Sunday, 7 August 2011

Directors Cut

(and finding a Drama Therapist)
The Directors Cut drama therapeutic activity has its roots in both Gestalt and Creative therapeutic methods. Both the final product and the process of getting there are hugely important.

The client becomes the director, directing the other person (therapist), projecting their own fears and feelings, as well as being in control of what the end product looks like. The drama therapist can make suggestions and steer the process into ‘difficult’ territory. The client can accept or reject these inputs, or even criticise the ‘actor’ for doing things wrong (a high - low status mechanism). As with many other drama therapy techniques, this technique can help the client to reach the point of catharsis (having a strong emotional response / aha moment or epiphany).

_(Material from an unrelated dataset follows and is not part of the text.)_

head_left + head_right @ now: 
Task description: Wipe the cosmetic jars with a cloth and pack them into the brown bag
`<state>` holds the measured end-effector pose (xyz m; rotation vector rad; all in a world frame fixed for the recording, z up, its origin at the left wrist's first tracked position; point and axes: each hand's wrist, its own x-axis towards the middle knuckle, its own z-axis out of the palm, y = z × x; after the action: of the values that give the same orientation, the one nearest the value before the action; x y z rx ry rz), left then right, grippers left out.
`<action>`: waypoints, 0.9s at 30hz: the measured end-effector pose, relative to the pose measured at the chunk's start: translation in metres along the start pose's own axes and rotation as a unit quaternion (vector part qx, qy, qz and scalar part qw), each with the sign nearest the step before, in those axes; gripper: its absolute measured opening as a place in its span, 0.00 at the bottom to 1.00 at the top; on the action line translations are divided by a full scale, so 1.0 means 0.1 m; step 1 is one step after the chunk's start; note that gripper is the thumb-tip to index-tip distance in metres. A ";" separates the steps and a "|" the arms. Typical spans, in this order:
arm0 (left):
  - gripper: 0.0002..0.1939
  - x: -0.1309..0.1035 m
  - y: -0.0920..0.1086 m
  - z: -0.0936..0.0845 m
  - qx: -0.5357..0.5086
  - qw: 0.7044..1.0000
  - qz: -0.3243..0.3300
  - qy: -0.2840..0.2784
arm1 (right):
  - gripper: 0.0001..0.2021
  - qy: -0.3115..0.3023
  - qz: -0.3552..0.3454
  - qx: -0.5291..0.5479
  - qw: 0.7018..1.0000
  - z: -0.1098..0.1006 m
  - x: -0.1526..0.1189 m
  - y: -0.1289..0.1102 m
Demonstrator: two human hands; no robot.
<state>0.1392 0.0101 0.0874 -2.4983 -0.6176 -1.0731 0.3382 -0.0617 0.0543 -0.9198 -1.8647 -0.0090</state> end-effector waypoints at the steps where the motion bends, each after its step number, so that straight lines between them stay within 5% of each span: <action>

Suffice to say that when practising drama therapy, you need to know what you are doing. During my time working as a drama therapist, I have met people who claim to be providing drama therapy. When I ask about qualifications, and practice methods, sometimes the answers are surprising. Some think that teaching drama is the same as therapy. Sometimes therapists think that working towards catharsis is the main responsibility of a therapist and the end goal. In my opinion, all good therapists and counsellors know (or should know) that this is not the end goal. Often the work only just starts at this point.

If you are looking for a drama therapist or counsellor, please ask for their credentials and experience. Where did they train and for how long? How much supervised therapeutic practice have they undertaken? What therapeutic methods are they trained in and what do they actually use? How long they have been practising? What client groups or issues do they work with/have experience in working with?

As anyone reading this will appreciate - a person not knowing what they are doing can cause more harm than good.